[DATA FOR THE TASK]
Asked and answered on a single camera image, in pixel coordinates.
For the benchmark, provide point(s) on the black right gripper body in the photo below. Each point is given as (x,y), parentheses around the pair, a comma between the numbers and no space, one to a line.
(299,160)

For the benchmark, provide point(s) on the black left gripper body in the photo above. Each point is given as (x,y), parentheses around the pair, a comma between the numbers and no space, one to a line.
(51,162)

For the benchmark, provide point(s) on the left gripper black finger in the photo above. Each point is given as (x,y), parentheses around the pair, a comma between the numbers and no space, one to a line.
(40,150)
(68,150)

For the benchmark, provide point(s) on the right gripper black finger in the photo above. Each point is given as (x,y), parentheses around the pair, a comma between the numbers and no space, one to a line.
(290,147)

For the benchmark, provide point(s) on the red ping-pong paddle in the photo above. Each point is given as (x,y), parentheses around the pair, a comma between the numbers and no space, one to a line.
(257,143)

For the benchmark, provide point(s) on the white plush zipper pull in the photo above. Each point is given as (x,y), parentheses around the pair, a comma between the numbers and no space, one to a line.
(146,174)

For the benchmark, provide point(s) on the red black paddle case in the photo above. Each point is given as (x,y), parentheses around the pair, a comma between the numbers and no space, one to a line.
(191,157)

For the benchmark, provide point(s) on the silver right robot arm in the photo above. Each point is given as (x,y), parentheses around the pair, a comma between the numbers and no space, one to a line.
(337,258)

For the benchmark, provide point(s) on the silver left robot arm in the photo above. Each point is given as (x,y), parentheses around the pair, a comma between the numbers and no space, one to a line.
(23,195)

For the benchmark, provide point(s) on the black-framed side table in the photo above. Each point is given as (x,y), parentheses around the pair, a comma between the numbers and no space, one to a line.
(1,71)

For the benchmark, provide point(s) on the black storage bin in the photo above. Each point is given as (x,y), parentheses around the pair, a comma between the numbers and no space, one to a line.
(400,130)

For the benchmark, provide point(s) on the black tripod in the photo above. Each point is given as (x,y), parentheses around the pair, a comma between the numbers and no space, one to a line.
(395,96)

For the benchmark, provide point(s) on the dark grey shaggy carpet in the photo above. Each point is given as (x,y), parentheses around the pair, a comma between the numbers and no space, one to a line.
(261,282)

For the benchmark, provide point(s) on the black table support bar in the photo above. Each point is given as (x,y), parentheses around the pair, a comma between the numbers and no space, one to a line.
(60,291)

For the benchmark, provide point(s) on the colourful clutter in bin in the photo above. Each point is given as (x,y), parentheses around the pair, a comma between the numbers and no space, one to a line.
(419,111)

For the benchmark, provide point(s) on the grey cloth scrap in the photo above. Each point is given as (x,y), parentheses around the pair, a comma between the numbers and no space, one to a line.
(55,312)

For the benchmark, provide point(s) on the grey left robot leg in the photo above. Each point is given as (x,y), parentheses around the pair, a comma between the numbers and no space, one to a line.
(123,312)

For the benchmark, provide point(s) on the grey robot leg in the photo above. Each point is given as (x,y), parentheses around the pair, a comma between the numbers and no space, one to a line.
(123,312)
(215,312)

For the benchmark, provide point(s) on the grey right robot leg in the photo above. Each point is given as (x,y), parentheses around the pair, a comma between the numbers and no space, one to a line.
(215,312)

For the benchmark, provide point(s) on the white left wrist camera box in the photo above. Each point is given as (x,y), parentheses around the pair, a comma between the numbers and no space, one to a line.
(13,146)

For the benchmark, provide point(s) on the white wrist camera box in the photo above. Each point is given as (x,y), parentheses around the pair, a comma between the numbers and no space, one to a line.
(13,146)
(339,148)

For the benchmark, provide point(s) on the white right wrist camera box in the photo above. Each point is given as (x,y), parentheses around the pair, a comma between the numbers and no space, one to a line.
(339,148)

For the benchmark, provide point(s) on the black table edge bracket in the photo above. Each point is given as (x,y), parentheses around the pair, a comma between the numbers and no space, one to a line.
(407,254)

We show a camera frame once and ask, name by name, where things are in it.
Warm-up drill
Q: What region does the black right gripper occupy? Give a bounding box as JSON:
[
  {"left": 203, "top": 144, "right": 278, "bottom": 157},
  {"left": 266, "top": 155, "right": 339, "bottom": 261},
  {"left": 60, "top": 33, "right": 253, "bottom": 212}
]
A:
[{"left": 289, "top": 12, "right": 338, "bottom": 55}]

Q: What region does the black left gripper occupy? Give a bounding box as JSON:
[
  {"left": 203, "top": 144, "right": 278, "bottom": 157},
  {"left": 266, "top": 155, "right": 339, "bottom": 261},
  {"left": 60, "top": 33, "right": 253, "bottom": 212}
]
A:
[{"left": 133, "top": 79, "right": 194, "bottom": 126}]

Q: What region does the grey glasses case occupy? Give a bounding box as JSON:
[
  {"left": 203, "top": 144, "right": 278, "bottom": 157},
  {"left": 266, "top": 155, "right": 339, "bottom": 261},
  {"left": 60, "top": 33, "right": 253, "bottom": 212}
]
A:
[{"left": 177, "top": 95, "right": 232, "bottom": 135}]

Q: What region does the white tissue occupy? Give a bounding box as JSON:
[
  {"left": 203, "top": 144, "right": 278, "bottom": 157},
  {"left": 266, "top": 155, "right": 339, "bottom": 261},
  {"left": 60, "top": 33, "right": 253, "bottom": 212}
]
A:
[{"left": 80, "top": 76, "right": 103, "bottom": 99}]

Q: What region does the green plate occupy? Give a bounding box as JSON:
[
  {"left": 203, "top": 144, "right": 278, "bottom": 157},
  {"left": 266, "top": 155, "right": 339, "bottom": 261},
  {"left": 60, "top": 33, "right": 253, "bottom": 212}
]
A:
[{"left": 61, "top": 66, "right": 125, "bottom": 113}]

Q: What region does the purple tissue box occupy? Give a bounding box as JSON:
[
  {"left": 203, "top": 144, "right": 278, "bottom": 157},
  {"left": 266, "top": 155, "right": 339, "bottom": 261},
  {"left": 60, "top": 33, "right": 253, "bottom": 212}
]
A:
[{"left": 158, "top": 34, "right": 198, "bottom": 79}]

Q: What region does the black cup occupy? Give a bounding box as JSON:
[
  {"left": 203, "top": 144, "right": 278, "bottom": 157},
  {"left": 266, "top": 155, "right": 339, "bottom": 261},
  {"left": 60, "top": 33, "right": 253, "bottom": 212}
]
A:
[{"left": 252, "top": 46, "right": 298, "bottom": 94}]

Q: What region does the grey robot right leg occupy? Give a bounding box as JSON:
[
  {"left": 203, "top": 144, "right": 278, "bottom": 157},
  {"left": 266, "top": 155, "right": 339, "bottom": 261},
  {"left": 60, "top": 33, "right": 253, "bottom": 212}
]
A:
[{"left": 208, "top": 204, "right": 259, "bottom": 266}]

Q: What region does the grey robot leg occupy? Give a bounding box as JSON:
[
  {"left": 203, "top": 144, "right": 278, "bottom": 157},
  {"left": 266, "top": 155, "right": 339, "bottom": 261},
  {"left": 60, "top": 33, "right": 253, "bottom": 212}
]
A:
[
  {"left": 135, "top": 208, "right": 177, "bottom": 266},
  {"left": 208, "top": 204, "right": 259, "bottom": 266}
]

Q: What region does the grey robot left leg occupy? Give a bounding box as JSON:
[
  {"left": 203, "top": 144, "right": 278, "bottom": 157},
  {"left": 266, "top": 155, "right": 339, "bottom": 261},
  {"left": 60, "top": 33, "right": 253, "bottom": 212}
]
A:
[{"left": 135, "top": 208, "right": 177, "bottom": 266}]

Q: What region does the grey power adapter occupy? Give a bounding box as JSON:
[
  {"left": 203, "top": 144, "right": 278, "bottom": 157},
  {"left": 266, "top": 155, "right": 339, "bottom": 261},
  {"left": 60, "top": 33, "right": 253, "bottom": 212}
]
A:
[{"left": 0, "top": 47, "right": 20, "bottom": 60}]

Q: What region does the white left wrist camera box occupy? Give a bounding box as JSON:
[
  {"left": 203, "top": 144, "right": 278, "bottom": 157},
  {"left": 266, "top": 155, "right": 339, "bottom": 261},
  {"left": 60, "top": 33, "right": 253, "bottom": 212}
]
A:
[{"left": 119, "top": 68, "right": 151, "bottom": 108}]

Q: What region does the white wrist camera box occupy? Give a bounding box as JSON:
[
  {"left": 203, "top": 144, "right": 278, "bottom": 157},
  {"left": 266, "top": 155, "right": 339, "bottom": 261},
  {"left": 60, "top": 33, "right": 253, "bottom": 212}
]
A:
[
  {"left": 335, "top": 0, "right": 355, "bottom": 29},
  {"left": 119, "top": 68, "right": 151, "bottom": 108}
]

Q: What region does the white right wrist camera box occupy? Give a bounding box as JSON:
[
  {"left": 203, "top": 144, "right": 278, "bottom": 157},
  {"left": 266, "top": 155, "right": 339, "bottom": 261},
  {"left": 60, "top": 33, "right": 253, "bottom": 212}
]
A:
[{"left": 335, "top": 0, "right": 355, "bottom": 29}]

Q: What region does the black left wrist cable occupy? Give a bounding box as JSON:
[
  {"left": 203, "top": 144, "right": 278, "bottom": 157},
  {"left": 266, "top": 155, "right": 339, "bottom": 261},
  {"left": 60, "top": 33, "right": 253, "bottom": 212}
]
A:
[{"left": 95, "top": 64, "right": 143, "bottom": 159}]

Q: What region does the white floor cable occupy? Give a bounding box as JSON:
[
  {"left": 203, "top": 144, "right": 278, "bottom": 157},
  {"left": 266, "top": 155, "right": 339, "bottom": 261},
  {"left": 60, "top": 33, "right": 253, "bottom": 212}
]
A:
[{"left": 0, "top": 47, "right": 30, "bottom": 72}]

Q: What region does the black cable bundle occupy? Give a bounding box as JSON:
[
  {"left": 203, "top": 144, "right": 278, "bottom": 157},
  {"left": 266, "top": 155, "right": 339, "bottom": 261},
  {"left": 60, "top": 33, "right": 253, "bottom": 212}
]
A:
[/DATA FOR THE TASK]
WHAT IS REQUIRED :: Exactly one number is the expected answer: the count of lines in the entries where the word "tissue" is found.

RESULT OF THIS EXERCISE :: 2